**TASK BRIEF:** Somewhere below are a line with "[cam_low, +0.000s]" and a later line with "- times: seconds". Output exactly those lines and all lines between them.

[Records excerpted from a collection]
• • •
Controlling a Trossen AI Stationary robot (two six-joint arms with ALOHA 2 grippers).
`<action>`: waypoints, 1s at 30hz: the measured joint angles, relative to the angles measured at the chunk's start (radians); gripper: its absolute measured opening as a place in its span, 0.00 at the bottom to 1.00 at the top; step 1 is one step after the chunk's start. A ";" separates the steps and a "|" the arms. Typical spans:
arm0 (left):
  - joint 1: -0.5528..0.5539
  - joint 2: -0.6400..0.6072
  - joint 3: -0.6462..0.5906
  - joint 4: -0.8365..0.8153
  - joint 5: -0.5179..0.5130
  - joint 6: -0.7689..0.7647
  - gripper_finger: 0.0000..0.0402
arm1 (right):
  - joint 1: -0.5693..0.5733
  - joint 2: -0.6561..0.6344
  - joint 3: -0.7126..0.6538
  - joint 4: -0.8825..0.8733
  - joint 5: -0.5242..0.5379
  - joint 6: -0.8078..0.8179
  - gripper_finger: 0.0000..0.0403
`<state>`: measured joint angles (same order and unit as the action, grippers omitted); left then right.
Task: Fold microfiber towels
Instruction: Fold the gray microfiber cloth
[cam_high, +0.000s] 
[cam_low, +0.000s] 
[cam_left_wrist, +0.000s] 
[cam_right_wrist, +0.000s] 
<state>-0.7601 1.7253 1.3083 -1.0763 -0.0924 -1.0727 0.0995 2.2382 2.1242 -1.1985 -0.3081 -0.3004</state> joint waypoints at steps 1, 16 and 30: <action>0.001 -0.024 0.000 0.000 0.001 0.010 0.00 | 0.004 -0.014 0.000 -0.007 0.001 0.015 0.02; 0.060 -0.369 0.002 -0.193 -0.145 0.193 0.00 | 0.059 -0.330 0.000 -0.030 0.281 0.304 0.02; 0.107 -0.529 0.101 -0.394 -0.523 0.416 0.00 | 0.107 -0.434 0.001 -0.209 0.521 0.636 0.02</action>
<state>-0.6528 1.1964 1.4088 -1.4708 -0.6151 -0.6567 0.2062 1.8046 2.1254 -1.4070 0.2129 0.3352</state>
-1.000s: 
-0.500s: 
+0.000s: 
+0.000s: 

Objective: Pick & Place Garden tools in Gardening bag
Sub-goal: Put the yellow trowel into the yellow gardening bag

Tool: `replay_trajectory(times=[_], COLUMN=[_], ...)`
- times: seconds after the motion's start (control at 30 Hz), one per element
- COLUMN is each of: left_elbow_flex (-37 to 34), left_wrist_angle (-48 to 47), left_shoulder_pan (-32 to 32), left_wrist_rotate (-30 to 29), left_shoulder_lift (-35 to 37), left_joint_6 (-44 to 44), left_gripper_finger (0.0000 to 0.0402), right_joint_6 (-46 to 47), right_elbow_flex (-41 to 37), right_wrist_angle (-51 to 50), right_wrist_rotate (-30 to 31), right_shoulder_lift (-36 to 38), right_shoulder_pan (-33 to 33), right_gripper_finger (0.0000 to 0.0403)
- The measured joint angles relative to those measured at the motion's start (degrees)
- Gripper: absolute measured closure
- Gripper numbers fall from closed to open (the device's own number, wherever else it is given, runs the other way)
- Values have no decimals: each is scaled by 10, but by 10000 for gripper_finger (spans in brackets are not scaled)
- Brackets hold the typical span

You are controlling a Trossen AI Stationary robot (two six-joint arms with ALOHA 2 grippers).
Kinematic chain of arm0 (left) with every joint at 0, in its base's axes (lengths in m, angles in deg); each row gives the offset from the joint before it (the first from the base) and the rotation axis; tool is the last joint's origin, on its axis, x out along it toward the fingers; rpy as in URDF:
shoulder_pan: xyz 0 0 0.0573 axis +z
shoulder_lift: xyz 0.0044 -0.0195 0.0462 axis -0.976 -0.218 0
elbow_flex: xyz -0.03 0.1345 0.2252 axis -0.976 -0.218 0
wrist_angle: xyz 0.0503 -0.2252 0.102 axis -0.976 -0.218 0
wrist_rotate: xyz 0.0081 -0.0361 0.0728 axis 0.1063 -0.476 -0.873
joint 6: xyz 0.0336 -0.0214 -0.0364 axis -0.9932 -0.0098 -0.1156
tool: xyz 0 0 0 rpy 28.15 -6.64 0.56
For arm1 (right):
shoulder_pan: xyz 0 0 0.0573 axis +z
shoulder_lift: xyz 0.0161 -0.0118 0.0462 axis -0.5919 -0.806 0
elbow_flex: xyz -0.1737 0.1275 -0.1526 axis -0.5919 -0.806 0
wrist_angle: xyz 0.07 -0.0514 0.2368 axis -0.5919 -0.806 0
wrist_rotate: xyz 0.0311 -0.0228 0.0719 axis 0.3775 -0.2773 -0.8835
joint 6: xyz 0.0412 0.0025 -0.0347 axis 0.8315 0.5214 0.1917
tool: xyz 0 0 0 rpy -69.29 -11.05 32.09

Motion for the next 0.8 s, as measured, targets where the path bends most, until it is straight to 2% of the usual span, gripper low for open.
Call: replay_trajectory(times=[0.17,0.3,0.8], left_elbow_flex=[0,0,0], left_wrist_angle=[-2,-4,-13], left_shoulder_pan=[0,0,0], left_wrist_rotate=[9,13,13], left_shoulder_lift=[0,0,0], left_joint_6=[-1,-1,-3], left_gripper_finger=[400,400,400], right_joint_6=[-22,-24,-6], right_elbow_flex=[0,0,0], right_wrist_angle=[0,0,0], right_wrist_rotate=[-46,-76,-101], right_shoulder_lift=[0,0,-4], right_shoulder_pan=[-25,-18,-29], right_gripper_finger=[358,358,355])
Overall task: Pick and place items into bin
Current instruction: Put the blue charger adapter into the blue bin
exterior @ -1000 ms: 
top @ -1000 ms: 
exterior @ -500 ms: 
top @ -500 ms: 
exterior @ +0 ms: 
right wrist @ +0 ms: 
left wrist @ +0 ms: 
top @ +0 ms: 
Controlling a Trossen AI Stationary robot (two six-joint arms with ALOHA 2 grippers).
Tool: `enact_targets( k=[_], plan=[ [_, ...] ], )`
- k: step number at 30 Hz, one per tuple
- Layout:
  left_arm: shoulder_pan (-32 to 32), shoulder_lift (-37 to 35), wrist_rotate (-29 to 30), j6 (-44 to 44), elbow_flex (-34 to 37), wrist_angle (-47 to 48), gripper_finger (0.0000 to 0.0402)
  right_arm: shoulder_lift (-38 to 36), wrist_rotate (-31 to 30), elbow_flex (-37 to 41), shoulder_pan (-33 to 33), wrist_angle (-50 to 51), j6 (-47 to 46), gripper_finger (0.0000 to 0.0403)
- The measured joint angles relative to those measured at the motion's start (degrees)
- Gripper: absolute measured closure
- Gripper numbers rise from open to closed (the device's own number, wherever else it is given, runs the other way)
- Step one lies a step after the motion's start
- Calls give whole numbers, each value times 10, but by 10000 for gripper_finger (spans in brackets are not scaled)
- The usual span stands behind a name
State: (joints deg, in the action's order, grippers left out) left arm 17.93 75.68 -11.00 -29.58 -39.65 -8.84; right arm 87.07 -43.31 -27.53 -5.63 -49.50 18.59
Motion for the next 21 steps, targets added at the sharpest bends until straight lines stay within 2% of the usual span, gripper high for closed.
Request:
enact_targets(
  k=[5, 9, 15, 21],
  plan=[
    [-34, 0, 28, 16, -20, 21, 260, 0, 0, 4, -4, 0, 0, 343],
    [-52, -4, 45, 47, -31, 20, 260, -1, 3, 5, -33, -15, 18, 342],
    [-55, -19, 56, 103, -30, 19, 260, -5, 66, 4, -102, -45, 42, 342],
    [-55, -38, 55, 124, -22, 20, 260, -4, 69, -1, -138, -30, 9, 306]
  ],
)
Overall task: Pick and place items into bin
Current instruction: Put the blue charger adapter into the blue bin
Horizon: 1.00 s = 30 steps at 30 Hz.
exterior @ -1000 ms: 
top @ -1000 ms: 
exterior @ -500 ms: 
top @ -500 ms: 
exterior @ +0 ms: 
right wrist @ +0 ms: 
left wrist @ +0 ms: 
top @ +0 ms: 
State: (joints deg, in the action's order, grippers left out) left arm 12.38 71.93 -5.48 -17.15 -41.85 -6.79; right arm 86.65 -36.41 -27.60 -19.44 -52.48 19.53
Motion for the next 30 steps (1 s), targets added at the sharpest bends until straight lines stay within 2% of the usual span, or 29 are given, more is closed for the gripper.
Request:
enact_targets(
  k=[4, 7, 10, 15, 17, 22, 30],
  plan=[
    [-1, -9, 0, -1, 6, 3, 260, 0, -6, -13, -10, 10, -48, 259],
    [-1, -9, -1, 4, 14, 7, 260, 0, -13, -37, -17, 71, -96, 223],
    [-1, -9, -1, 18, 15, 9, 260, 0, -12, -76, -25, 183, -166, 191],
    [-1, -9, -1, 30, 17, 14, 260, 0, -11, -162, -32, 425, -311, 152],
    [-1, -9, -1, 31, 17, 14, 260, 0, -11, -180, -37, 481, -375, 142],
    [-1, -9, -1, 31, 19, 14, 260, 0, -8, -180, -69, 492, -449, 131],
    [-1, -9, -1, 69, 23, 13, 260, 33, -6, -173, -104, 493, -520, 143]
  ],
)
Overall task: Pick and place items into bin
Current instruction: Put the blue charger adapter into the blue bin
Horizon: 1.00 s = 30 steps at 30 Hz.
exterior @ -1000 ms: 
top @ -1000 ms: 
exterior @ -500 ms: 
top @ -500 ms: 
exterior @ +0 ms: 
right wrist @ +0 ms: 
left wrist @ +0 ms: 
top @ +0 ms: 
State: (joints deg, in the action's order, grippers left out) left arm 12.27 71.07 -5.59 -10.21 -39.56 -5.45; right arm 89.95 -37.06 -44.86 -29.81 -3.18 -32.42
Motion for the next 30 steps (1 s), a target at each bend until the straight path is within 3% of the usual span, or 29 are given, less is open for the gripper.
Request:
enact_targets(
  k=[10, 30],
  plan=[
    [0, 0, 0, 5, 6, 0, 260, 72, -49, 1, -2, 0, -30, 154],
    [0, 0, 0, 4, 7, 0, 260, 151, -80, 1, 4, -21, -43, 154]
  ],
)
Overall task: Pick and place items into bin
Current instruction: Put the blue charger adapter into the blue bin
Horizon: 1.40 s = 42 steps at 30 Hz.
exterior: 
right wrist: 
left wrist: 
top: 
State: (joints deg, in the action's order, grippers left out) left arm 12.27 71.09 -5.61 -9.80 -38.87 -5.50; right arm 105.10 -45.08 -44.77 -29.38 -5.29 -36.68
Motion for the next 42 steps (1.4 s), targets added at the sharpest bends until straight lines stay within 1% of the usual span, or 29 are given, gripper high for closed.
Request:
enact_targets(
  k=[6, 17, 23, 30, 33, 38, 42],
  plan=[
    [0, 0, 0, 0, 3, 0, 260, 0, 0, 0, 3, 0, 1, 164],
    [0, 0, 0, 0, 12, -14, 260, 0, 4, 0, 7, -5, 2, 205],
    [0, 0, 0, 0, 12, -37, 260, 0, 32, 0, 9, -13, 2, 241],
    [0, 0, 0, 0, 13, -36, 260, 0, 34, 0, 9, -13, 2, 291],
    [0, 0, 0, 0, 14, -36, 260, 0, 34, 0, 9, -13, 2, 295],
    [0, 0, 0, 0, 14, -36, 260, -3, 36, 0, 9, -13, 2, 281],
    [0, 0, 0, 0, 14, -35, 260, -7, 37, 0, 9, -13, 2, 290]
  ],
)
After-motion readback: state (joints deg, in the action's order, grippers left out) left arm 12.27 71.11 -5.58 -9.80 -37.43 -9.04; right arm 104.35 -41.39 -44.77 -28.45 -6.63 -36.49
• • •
**FINISHED EXERCISE:**
[cam_low, +0.000s] 
[cam_left_wrist, +0.000s] 
[cam_right_wrist, +0.000s] 
<state>-0.7601 1.7253 1.3083 -1.0763 -0.0924 -1.0727 0.0995 2.2382 2.1242 -1.1985 -0.3081 -0.3004</state> joint waypoints at steps 1, 16 and 30: <action>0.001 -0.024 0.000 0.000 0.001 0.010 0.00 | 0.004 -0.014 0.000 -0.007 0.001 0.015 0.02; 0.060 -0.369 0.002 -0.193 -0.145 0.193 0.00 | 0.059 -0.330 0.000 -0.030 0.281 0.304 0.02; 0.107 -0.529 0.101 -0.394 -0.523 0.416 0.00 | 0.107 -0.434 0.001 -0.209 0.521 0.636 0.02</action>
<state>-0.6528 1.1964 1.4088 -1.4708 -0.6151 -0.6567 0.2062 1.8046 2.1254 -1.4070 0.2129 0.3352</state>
-1.000s: 
-0.500s: 
+0.000s: 
+0.000s: 

Objective: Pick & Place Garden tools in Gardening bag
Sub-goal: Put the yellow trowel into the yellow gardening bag

Tool: `replay_trajectory(times=[_], COLUMN=[_], ...)`
- times: seconds after the motion's start (control at 30 Hz), one per element

This completes the exercise.